Not surprisingly, David Cox, managing director of the Association of Residential Letting Agents, isn’t impressed with what the Chancellor has planned. He described Hammond’s announcement as “a crowd-pleaser, which will not help renters in the long-term”.

He went on to echo the claim made by many letting agents since last Wednesday: the banning of fees will hurt tenants the most as “if fees are banned, these costs will be passed on to landlords, who will need to recoup the costs elsewhere, inevitably through higher rents”.

Alan Ward, chair of the Residential Landlords Association agreed, adding that the Government would have been better off taking steps “to improve the transparency of fees charged by agents by forcing them to publicise what the fees actually cover”.

There’s no denying that, were the latter point a reality, it would be a wondrous thing.

Nothing’s going to change overnight, of course – experts believe it could be another 18 months or so before the proposed ban on letting fees becomes law. For now, the varied charges are unlikely to deter many potential tenants from signing on the dotted line.

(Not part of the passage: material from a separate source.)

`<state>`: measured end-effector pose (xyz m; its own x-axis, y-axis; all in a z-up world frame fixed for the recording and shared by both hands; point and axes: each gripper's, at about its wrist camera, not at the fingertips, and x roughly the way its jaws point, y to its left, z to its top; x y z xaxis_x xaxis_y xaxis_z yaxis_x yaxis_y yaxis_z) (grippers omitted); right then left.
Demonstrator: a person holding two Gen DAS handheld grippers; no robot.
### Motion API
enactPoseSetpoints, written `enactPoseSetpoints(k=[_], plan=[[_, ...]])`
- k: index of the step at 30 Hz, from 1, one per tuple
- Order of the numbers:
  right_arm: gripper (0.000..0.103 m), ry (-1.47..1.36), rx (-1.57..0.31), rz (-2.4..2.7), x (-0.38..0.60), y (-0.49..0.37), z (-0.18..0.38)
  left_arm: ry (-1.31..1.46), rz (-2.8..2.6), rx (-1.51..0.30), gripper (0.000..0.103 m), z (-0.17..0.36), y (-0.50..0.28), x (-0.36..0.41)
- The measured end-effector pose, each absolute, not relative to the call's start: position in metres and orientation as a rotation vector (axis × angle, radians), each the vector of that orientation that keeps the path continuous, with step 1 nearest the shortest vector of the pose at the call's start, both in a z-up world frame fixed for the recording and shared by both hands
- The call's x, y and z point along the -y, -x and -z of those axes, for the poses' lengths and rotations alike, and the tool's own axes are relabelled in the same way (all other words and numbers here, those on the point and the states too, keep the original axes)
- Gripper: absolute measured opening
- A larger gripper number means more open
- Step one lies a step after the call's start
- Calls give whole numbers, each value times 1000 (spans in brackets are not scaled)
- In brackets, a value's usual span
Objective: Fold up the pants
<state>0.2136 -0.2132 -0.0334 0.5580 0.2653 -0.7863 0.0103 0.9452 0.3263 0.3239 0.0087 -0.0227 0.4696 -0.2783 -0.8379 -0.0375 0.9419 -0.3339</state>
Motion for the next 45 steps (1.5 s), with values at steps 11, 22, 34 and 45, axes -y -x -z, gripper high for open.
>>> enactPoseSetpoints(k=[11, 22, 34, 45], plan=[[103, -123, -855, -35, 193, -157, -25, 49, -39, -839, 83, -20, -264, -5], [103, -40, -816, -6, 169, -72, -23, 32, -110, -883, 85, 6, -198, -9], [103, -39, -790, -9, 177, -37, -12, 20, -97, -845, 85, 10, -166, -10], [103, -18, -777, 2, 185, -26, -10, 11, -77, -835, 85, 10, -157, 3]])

For someone who’s already committed to shelling out a load of cash in rent, a range of random admin fees are begrudgingly accepted as part of the process.

When simply getting to the point of finding a suitable property that hasn’t already been snapped up by another eager renter can be a challenge in itself, few want to fall at the final hurdle.

We’ll have to wait and see if landlords do eventually respond by ramping up rents… but from a tenant’s point of view, increased transparency and consistency among agencies would also be brilliant.